Un simple coup d’oeil sur les panneaux de signalisation donne le vertige : Jérusalem, Capharnaüm, Tibérias… D’autres nettement moins, à l’image de l’indication “Jénine, à droite”, qui en dit long sur la proximité entre les territoires des fanatiques et la civilisation.

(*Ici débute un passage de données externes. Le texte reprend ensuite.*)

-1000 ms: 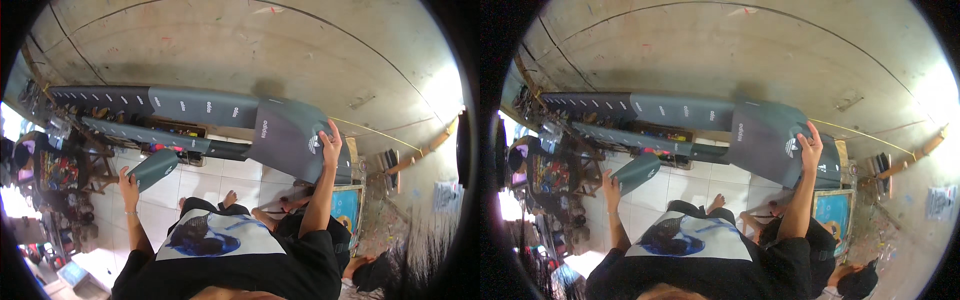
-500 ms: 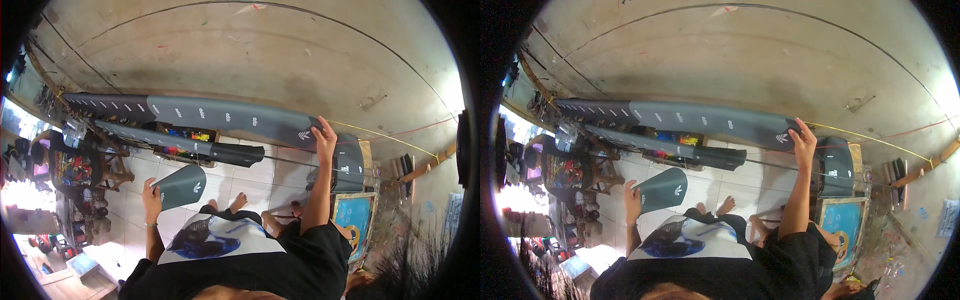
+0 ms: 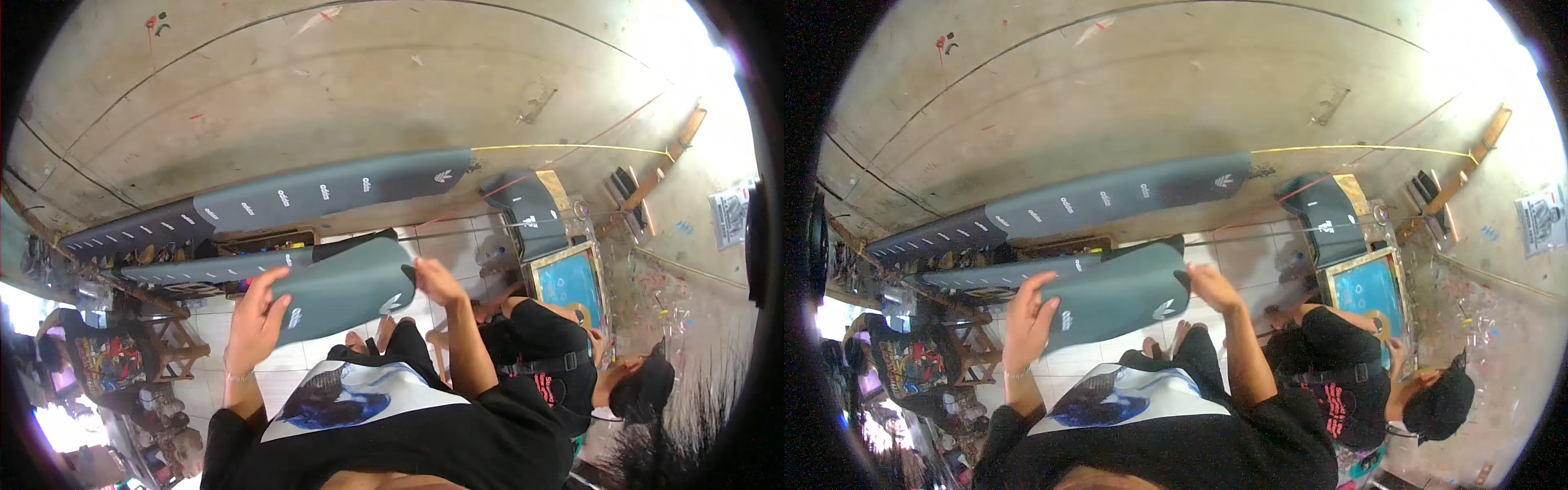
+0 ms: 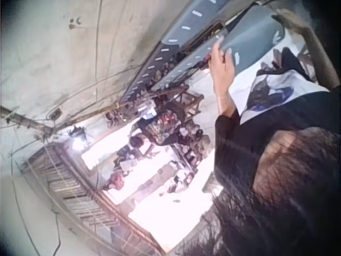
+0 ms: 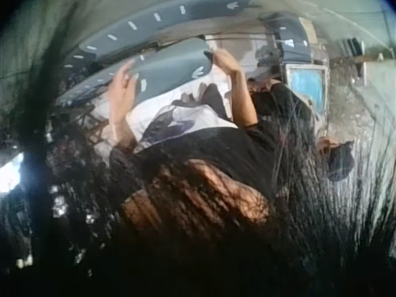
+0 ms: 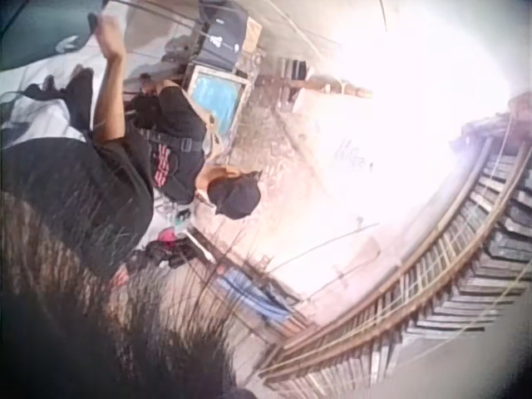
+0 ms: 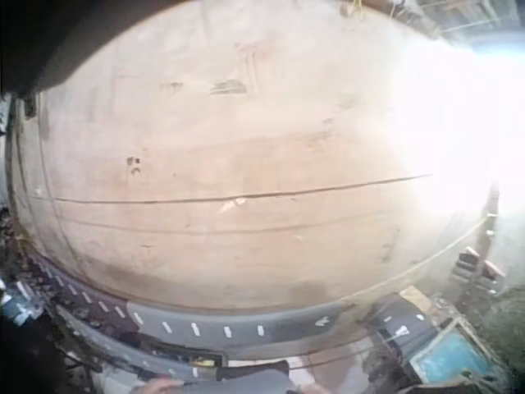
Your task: The person places grey fabric pieces one by one onto a screen printing platen, aligns them, and then moves them to a drying rack after another person applies ink using a screen.
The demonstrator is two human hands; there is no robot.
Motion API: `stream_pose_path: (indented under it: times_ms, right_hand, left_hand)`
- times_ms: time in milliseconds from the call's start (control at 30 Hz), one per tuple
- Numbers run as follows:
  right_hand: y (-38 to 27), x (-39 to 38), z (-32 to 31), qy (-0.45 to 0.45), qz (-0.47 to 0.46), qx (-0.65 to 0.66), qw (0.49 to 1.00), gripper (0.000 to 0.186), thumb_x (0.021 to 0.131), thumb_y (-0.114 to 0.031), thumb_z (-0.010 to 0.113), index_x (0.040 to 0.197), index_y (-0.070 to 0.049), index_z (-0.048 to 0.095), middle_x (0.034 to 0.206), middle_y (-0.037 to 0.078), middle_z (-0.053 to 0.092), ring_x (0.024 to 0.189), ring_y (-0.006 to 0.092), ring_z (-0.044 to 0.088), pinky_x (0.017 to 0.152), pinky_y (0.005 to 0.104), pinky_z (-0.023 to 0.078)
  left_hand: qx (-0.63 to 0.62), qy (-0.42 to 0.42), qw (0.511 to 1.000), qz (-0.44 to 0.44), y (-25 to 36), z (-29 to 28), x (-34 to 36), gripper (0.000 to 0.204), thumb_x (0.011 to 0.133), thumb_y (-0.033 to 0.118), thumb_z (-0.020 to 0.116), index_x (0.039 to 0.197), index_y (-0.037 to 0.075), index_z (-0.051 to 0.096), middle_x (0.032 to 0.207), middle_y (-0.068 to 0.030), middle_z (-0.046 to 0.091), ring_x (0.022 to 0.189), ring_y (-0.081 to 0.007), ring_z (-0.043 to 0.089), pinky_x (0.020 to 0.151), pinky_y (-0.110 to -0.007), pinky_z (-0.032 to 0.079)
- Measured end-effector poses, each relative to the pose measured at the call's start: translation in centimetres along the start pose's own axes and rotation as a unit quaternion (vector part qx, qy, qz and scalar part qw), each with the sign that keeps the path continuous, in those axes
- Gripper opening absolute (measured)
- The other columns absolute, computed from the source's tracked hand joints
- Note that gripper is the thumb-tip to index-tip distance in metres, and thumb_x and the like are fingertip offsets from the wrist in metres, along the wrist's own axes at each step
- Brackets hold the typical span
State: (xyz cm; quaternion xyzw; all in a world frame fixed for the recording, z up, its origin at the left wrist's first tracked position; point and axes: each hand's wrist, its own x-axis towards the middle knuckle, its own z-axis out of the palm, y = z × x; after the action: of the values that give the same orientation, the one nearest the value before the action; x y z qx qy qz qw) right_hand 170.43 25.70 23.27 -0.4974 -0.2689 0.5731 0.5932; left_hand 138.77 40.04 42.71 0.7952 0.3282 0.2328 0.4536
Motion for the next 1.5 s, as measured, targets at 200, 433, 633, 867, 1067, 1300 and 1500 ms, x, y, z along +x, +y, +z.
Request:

Le bus ne s’est pas arrêté au centre de Nazareth, et il a fallu que je repère la basilique de l’Annonciation pour ne pas terminer mon périple dans le Golan… ! Premier choc. Loin de Tel Aviv, Nazareth est une ville du Proche Orient comme vous la voyez au journal télévisé. Une série de bâtiments plutôt pauvres, plantés là sans organisation. La circulation est chaotique, sauf autour des bâtiments les plus connus et la rue Paul VI. Les touristes qui se rendent en pélerinage sont retranchés dans leur bus de tour-opérateur et ne s’arrêtent que dans les places touristiques. A tort. Je me suis promené dans la ville sans risque. Les enfants arabes qui rentraient à l’école me regardaient comme si j’étais un martien. J’ai bien croisé quelques imams qui, du regard, m’ont voué aux flammes de l’enfer ou certaines femmes voilées de noir, outrées que je les regarde dans les yeux, mais rien de nouveau sous le soleil. Les habitants de Nazareth sont habitués aux touristes, et comme me l’a dit laconiquement l’un d’entre eux , business is business. Tant que vous avez l’air occidental, touriste, à priori prêt à débourser des shekels pour vous acheter des souvenirs, le reste ils s’en moquent. Quelques soldats israéliens passent dans les rues, mais ils sont bien plus rares que dans le reste du pays. Ce jour-là, Nazareth était prise d’assaut par les touristes américains, anglais et nigérians. Preuve, s’il en fallait, que la Terre Sainte est le coeur de l’humanité.

Sur mon chemin vers la basilique célébrant la venue de l’ange à Marie, j’ai passé dans un souk. Mon opinion sur les Arabes de la société israélienne y a pris un sacré coup. Entre deux séries de cartes postales consacrés à la Vierge Marie, vous pouvez acheter des ouvrages hagiographiques sur Cheikh Yassine, le leader du Hamas goûtant aux flammes de l’enfer depuis qu’une roquette a eu la brillante idée de le rencontrer à Gaza. Le vendeur, que j’ai d’ailleurs photographié, m’a demandé si j’étais intéressé par cet ouvrage, “qui représente les combattants de l’islam”. Sans commentaire.